## Stored items
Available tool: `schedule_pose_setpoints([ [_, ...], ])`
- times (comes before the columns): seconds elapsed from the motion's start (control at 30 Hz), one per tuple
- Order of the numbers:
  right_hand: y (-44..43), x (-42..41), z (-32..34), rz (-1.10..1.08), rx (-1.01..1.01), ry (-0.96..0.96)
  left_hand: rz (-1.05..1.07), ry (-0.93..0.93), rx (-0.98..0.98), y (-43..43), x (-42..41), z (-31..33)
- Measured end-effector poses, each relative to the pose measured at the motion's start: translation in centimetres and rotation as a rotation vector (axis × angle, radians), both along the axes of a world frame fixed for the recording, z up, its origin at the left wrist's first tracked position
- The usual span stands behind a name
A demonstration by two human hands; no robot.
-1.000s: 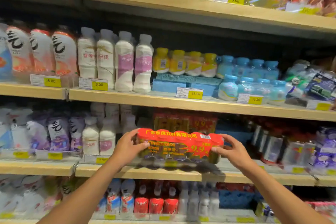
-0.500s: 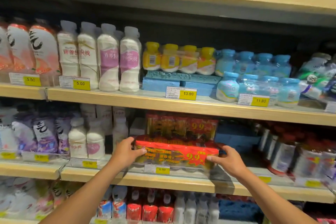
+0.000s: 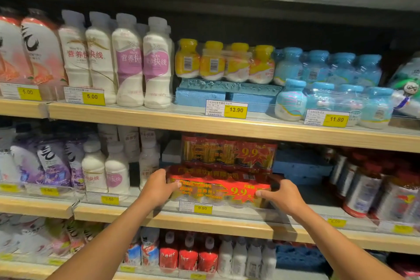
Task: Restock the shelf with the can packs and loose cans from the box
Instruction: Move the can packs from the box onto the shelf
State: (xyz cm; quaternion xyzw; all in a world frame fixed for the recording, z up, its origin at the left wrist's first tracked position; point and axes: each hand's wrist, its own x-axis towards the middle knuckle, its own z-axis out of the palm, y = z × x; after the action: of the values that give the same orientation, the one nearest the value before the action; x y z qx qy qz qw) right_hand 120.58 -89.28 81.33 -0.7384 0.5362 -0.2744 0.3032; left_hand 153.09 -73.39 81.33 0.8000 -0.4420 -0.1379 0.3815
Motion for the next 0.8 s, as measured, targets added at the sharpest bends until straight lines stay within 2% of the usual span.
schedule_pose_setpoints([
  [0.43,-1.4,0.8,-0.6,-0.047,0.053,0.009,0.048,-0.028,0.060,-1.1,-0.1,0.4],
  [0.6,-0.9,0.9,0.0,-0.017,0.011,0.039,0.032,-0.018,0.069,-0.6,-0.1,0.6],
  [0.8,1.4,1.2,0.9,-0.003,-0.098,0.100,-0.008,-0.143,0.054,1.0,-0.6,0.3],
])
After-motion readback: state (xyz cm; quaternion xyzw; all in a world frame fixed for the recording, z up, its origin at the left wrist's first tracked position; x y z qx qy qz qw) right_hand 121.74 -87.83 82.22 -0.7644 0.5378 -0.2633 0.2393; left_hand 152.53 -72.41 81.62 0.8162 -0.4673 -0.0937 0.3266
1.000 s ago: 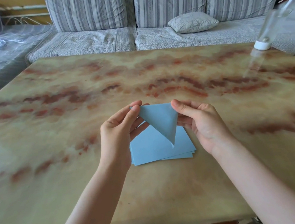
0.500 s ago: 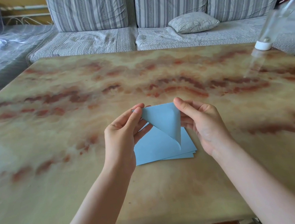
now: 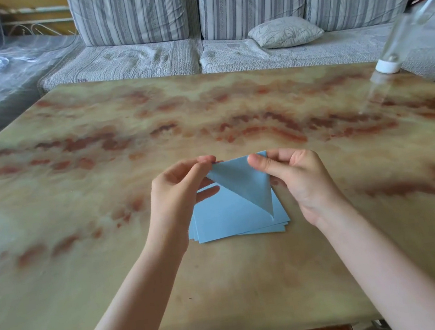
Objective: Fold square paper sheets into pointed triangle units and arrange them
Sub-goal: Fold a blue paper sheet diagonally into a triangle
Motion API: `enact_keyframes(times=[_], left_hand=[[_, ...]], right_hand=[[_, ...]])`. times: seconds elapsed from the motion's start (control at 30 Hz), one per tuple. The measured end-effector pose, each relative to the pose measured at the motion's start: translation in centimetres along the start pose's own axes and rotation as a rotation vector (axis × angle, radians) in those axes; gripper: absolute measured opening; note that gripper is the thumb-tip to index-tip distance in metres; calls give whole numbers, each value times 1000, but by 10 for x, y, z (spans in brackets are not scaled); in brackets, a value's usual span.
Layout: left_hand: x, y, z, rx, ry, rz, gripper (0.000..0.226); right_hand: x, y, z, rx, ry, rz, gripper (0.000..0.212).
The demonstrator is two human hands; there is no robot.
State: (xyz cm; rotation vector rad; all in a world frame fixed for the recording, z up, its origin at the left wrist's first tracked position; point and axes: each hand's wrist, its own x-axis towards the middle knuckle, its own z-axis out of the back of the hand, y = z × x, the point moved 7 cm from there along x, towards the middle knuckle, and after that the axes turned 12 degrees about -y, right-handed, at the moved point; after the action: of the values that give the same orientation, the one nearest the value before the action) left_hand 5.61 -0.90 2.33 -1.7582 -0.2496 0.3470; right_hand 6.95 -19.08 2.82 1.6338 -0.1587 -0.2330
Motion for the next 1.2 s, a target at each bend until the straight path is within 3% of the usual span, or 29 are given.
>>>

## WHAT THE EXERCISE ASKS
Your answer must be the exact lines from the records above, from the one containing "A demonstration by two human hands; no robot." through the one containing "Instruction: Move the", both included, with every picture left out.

## REPLY TO THE EXERCISE
A demonstration by two human hands; no robot.
-1.000s: 
-0.500s: 
+0.000s: 
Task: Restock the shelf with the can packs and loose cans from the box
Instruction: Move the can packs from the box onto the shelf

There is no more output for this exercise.